Task item:
The data should be restated word for word, in full.

══ Extracted material

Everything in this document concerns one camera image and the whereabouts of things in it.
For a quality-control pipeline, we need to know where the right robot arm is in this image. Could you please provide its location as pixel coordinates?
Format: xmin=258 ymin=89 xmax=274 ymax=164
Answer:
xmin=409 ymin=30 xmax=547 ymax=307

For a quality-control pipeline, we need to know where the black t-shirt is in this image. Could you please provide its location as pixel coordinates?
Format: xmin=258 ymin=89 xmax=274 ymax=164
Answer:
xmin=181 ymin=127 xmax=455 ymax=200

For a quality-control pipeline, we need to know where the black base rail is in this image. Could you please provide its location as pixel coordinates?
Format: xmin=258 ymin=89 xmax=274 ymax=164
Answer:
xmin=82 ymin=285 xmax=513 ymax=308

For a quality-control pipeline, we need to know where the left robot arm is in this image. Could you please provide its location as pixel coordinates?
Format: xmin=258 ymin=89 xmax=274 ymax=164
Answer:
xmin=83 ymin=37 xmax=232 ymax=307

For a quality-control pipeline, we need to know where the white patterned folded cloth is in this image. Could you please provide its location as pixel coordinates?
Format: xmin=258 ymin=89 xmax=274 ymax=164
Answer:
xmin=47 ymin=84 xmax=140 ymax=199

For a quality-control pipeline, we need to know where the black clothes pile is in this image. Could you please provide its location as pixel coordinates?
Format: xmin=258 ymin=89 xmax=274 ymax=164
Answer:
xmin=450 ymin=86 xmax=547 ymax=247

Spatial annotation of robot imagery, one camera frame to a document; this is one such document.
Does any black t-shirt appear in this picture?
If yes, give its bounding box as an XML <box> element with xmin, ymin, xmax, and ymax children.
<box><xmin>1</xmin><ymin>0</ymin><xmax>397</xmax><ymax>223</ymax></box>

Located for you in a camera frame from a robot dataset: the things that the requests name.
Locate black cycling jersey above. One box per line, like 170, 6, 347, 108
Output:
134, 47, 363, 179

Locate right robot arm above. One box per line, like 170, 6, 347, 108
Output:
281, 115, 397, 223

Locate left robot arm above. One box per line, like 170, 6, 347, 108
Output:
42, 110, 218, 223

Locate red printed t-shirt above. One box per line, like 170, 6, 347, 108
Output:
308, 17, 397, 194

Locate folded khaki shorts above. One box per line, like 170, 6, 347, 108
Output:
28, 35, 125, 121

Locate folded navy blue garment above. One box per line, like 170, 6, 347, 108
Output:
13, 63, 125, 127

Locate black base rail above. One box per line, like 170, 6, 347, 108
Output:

════

Expected answer:
Everything in this document concerns one camera image and the whereabouts of things in it.
For a quality-control pipeline, we need to know where the right robot arm is in this image. Could you please provide its location as pixel coordinates?
Format: xmin=258 ymin=89 xmax=274 ymax=164
Answer:
xmin=409 ymin=30 xmax=547 ymax=307

For a quality-control pipeline, we need to know where the black t-shirt is in this image. Could you please provide its location as pixel coordinates?
Format: xmin=258 ymin=89 xmax=274 ymax=164
Answer:
xmin=181 ymin=127 xmax=455 ymax=200

For a quality-control pipeline, we need to know where the black base rail is in this image. Could you please provide its location as pixel coordinates?
Format: xmin=258 ymin=89 xmax=274 ymax=164
Answer:
xmin=82 ymin=285 xmax=513 ymax=308

For a quality-control pipeline, we need to know where the left robot arm is in this image. Could you please provide its location as pixel coordinates?
Format: xmin=258 ymin=89 xmax=274 ymax=164
Answer:
xmin=83 ymin=37 xmax=232 ymax=307

For a quality-control pipeline, we need to know where the white patterned folded cloth is in this image. Could you please provide its location as pixel coordinates?
Format: xmin=258 ymin=89 xmax=274 ymax=164
Answer:
xmin=47 ymin=84 xmax=140 ymax=199

For a quality-control pipeline, we need to know where the black clothes pile is in this image. Could you please provide its location as pixel coordinates?
Format: xmin=258 ymin=89 xmax=274 ymax=164
Answer:
xmin=450 ymin=86 xmax=547 ymax=247

Spatial annotation of robot imagery, one camera frame to a document; this is one such document.
Does any black t-shirt appear in this picture?
If yes, give its bounding box as an XML <box> element with xmin, ymin, xmax, and ymax children.
<box><xmin>1</xmin><ymin>0</ymin><xmax>397</xmax><ymax>223</ymax></box>

Located for you in a camera frame from a robot dataset: the things that the requests name.
Locate black cycling jersey above. One box per line, like 170, 6, 347, 108
Output:
134, 47, 363, 179

Locate right robot arm above. One box per line, like 170, 6, 347, 108
Output:
281, 115, 397, 223

Locate left robot arm above. One box per line, like 170, 6, 347, 108
Output:
42, 110, 218, 223

Locate red printed t-shirt above. One box per line, like 170, 6, 347, 108
Output:
308, 17, 397, 194

Locate folded khaki shorts above. One box per line, like 170, 6, 347, 108
Output:
28, 35, 125, 121

Locate folded navy blue garment above. One box per line, like 170, 6, 347, 108
Output:
13, 63, 125, 127

Locate black base rail above. One box per line, like 170, 6, 347, 108
Output:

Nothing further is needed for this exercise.